Derrière cette idée, un homme. Peu connu à l’Ouest, Ivan Lalic est une figure charismatique de la capitale serbe. Côté pile, ce quadragénaire est un écrivain et dramaturge à succès.  » Il sent bien la société civile, a écrit une belle pièce sur l’exode des jeunes cerveaux « , observe Bruno Rotival, un Français qui dirige à Belgrade le bureau humanitaire de l’Union européenne, vers laquelle avance la Serbie. Lalic est aussi connu pour avoir ouvert dans la capitale serbe l’un des lieux le plus  » in  » qui soit : la Mikser House. Cet immense espace à l’armature d’acier est un lieu dans la veine du Centquatre, à Paris, à la fois bar, théâtre et salle de conférences. Côté face, Ivan Lalic est un héros du siège de Sarajevo, épisode-clé dans l’histoire de la région.
Sa vie a basculé le 18 mai 1992. Ce jour-là, le convoi de 4,5 tonnes de médicaments qu’il accompagne à Sarajevo pour le Comité international de la Croix-Rouge (CICR) est attaqué. Un homme meurt à ses côtés, lui est grièvement blessé.  » Un soldat musulman m’a sauvé, raconte-t-il, encore ému. J’ai essayé de le retrouver, mais il est mort au combat. Alors, en son souvenir, je milite pour la rencontre des peuples, les échanges culturels et l’ouverture.  » C’est un peu pour lui qu’il va ouvrir prochainement dans la capitale bosniaque – la Sarajevo reconstruite – un lieu sur le modèle de sa Mikser House, pour y porter le  » partage  » et l' » échange « . Deux mots qui définissent aussi sa Maison des migrants.
Cet espace ouvert 7 jours sur 7 et 24 heures sur 24 se veut le  » sweet home  » perdu des Afghans, Syriens, Irakiens, Pakistanais… Quand on franchit la porte du 15 de la rue Gavrila Principa, on tombe au milieu d’une grande salle commune où chacun vit sa vie, assis sur un tapis, un thé ou un café, à la main. On attend au chaud que la journée s’écoule, en chargeant son téléphone et en se connectant à la Wi-Fi. Un lieu de vie où se relaient les associations.  » Au départ, j’en avais sollicité quatre pour ouvrir le Miksaliste avec moi. Mais en une nuit, une quinzaine m’ont contacté « , se réjouit Ivan Lalic. De l’Unicef à Terre des hommes, en passant par Médecins du monde, UN Woman, Praxis, Care ou Save The Children, 17 ONG prennent aujourd’hui part à l’aventure.  » Nous sommes présents depuis le début. On a une salle de consultation dans le bâtiment attenant « , explique Jean-François Corty, le directeur des opérations internationales de MdM, dont les équipes traitent notamment les pathologies mentales des migrants.
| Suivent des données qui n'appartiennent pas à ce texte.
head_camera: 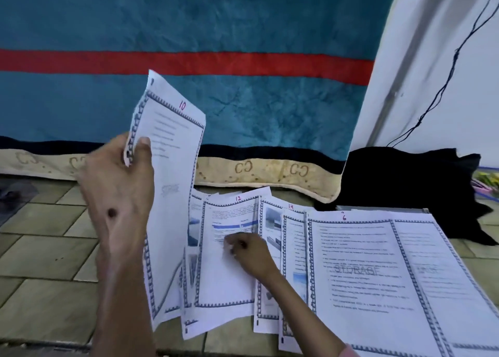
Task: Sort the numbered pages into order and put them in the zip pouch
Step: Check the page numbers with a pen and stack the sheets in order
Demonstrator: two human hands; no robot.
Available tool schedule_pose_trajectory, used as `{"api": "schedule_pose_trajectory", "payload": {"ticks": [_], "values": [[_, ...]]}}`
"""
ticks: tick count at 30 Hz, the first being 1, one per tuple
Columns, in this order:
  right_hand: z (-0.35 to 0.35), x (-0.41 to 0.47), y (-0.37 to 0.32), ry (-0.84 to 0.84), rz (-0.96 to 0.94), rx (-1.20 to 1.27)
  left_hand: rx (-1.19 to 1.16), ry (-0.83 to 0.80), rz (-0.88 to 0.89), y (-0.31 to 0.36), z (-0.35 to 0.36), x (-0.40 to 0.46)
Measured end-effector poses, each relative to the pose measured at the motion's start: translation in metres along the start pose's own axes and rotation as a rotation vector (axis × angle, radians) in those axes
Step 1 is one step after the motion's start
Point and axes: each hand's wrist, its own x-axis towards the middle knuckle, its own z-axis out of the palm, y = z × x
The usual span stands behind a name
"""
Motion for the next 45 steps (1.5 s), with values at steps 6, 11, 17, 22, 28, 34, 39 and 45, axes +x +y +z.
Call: {"api": "schedule_pose_trajectory", "payload": {"ticks": [6,11,17,22,28,34,39,45], "values": [[-0.059,-0.008,0.054,0.389,0.402,-0.533,-0.033,-0.039,0.066,0.024,0.014,-0.009],[-0.073,-0.019,0.076,0.354,0.59,-0.511,-0.005,-0.139,0.052,0.016,0.033,-0.015],[-0.086,-0.023,0.078,0.304,0.551,-0.557,0.023,-0.404,-0.058,-0.025,0.08,-0.029],[-0.087,-0.023,0.074,0.293,0.517,-0.6,0.122,-0.588,-0.25,-0.075,0.113,-0.042],[-0.113,-0.032,0.083,0.44,0.453,-0.364,0.186,-0.734,-0.283,-0.12,0.132,-0.057],[-0.164,-0.058,0.094,0.665,0.395,-0.022,0.236,-0.716,-0.319,-0.141,0.137,-0.058],[-0.167,-0.066,0.089,0.577,0.26,-0.131,0.293,-0.691,-0.286,-0.149,0.136,-0.049],[-0.104,-0.039,0.067,0.232,0.37,-0.315,0.412,-0.678,-0.24,-0.156,0.129,-0.035]]}}
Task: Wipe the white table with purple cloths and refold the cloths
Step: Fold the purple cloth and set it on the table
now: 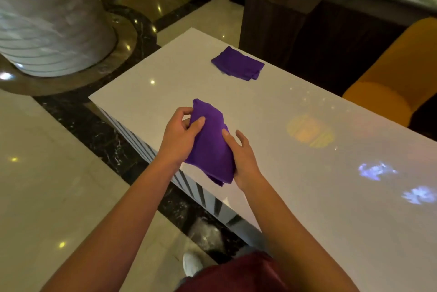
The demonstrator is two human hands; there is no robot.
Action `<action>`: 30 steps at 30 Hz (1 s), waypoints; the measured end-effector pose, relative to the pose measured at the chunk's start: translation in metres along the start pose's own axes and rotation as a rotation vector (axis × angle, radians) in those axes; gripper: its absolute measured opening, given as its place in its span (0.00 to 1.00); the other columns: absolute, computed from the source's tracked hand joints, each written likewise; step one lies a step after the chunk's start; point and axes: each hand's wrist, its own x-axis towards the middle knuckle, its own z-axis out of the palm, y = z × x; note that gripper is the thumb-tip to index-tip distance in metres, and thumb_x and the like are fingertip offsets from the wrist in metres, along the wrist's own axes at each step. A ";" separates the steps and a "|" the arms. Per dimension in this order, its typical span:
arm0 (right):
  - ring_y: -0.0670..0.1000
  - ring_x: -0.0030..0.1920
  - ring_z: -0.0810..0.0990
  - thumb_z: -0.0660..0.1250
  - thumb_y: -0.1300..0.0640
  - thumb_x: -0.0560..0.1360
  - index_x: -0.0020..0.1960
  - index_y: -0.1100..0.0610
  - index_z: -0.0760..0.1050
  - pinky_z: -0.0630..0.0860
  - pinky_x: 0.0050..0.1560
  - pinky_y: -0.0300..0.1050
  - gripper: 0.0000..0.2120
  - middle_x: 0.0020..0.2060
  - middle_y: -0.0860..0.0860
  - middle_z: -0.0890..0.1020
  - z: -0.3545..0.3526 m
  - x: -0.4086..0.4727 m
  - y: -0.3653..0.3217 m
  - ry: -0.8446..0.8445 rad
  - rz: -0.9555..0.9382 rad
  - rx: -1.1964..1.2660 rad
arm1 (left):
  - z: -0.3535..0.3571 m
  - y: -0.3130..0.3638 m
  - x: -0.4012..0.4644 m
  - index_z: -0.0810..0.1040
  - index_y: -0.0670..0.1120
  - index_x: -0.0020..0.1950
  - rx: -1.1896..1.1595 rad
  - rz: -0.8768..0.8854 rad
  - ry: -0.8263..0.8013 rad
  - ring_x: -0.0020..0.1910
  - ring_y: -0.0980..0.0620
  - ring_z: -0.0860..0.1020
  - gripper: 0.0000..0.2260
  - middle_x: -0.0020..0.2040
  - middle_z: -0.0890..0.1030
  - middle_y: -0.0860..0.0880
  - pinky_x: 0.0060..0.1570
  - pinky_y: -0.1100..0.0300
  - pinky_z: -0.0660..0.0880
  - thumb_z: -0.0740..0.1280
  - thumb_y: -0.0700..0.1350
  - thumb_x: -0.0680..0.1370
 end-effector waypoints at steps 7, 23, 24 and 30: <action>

À côté, Médecins sans frontières dispose d’une buanderie où chaque migrant peut faire laver et sécher ses vêtements et prendre une douche.
L’idée du Miksaliste est née à l’été 2015.  » Les migrants arrivaient comme un flot continu dans la capitale « , se souvient Ivan Lalic. Jusqu’à 10 000 réfugiés traversaient le pays chaque jour.  » On pensait que le -gouvernement allait agir. Mais comme il n’a rien fait, on a pris les choses en main, lancé une campagne pour regrouper le bénévolat et fournir une aide efficace.  » La Maison, cofinancée par Lalic et les associations, bénéficie de subventions de l’Union européenne.  » On a servi jusqu’à 1 300 repas quotidiens, puis on a monté des ateliers pour faire la cuisine avec les migrants. C’est formidable de voir la puissance de la société civile, son engagement, ici. Après, on peut aussi se demander si c’est par opportunisme que le gouvernement nous laisse la place de travailler ou si c’est vraiment pour intégrer la société dans l’action « , ajoute-t-il. Mais Ivan Lalic critique bien plus la politique européenne que les dirigeants de Serbie, qui, à ses yeux,  » font vraiment ce qu’ils peuvent « . Face à une Europe bunker, 2 700 migrants sont aujourd’hui bloqués à Belgrade.